### [What the exercise asks]
Beginning with the line of the entries below that holds "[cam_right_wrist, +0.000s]" and ending with the line that holds "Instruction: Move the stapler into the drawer", transcribe each line exactly as written. Pictures stay out.

** Opening Material to process block **

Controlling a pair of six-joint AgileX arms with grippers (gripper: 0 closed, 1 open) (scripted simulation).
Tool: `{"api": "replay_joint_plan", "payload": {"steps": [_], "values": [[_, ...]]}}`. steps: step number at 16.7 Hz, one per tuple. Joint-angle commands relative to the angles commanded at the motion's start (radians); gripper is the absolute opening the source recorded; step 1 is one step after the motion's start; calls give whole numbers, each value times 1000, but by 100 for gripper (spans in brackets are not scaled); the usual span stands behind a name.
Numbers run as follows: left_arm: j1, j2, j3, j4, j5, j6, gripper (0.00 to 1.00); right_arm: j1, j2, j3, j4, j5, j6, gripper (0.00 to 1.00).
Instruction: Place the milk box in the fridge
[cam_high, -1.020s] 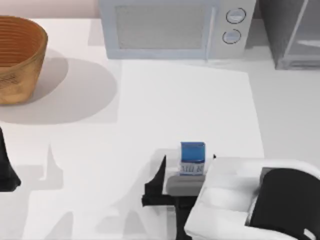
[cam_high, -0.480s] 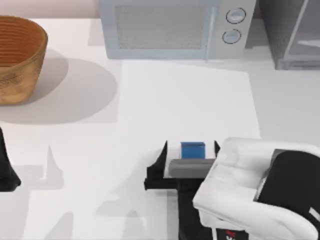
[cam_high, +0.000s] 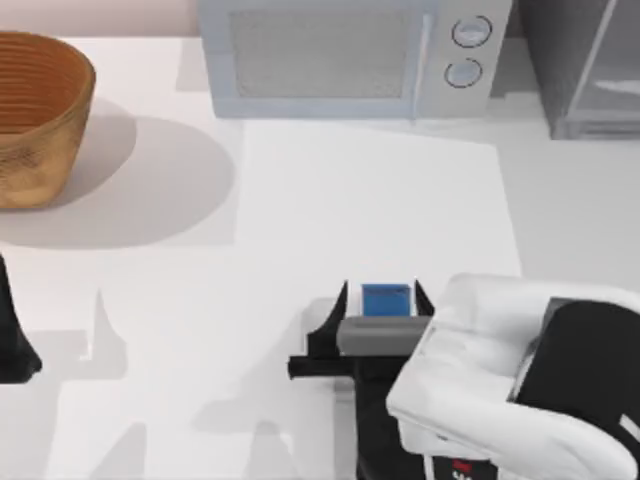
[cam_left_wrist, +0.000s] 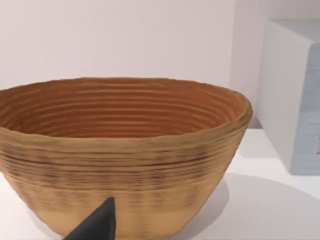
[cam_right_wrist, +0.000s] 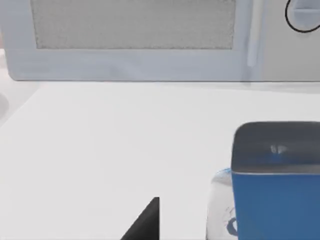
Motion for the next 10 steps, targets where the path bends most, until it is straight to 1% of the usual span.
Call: {"api": "replay_joint_plan", "payload": {"steps": [7, 8, 10], "values": [[0, 0, 0, 0, 0, 0, 100, 0, 0, 0, 0, 0, 0, 2], [0, 0, 0, 0, 0, 0, 100, 0, 0, 0, 0, 0, 0, 0], [0, 0, 0, 0, 0, 0, 100, 0, 0, 0, 0, 0, 0, 0]]}}
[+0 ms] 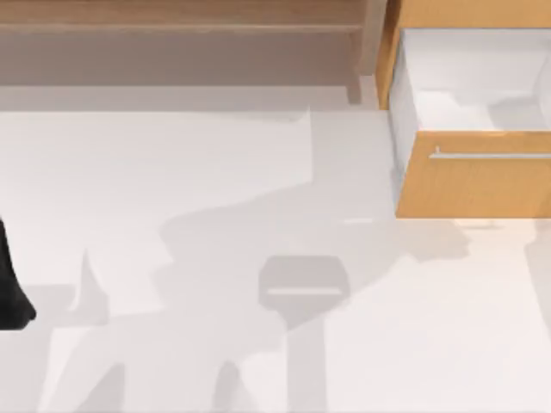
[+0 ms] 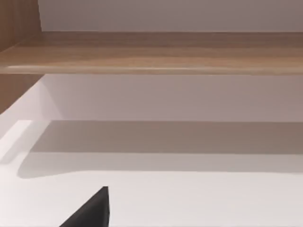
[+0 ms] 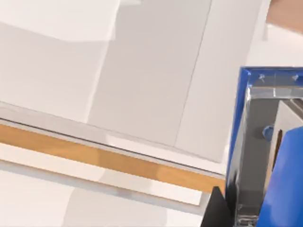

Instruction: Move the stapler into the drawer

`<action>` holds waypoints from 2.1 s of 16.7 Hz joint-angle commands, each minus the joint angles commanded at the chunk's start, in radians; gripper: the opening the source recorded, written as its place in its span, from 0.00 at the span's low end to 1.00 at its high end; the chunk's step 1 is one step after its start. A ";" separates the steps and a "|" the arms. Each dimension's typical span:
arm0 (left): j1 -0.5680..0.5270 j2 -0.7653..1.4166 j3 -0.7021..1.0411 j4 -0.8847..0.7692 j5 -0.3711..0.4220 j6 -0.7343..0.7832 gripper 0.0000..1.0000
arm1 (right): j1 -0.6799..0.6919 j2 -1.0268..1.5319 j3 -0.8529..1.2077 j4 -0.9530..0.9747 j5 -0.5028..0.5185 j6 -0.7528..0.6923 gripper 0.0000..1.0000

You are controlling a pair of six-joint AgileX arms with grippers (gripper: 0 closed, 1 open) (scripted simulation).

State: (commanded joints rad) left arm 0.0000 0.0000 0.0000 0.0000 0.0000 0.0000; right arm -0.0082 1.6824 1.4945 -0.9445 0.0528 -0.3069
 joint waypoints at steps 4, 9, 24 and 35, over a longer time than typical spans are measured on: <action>0.000 0.000 0.000 0.000 0.000 0.000 1.00 | 0.079 0.290 0.343 -0.092 -0.009 0.101 0.00; 0.000 0.000 0.000 0.000 0.000 0.000 1.00 | 0.138 0.626 0.594 -0.220 -0.028 0.288 0.00; 0.000 0.000 0.000 0.000 0.000 0.000 1.00 | 0.143 0.768 0.660 -0.313 -0.041 0.453 0.00; 0.000 0.000 0.000 0.000 0.000 0.000 1.00 | 0.145 0.769 0.645 -0.297 -0.041 0.453 0.38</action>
State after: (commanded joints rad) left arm 0.0000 0.0000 0.0000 0.0000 0.0000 0.0000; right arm 0.1367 2.4516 2.1396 -1.2411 0.0121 0.1457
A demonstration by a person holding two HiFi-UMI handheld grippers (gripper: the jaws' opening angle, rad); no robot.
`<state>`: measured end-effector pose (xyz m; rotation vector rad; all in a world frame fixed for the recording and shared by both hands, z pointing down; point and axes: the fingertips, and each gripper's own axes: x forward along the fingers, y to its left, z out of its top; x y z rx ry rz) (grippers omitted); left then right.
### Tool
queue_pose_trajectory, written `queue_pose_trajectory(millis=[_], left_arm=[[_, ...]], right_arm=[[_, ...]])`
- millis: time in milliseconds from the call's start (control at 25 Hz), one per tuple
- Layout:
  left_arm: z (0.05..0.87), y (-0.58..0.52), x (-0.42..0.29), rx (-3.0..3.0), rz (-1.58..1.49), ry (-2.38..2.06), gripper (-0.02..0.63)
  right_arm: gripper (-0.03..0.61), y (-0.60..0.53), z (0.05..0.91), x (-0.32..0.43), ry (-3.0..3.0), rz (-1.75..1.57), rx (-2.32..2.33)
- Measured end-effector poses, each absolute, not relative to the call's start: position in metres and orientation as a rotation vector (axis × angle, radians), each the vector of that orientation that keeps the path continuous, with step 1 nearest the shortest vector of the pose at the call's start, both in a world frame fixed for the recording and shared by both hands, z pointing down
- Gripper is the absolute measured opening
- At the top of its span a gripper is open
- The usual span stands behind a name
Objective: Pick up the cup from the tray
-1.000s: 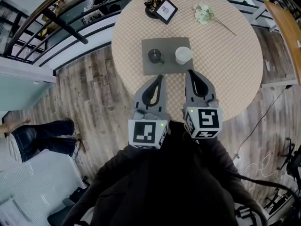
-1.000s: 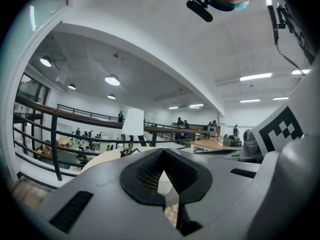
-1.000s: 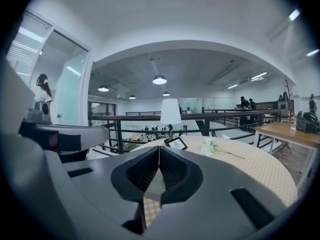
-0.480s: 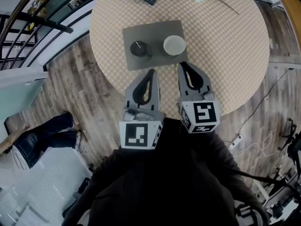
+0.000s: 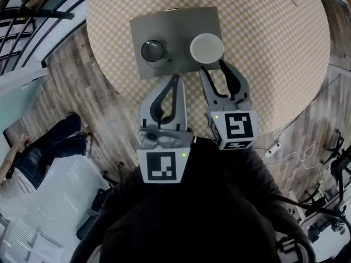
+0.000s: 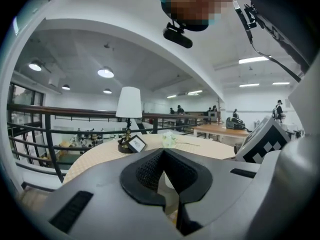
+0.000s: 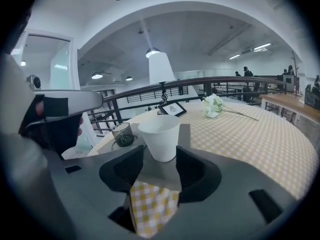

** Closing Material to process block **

### [Task output]
[cam_right_wrist, +0.000s] 
Motion for the next 10 steps, targets where the path bends most, until it is straight to 1% of the usual span.
Call: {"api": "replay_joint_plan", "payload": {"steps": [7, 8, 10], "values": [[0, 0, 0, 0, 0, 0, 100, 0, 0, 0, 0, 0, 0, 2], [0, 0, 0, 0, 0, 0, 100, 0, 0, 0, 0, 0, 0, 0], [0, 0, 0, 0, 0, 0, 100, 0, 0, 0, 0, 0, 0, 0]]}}
[+0 ms] 
[+0 ms] 
[+0 ms] 

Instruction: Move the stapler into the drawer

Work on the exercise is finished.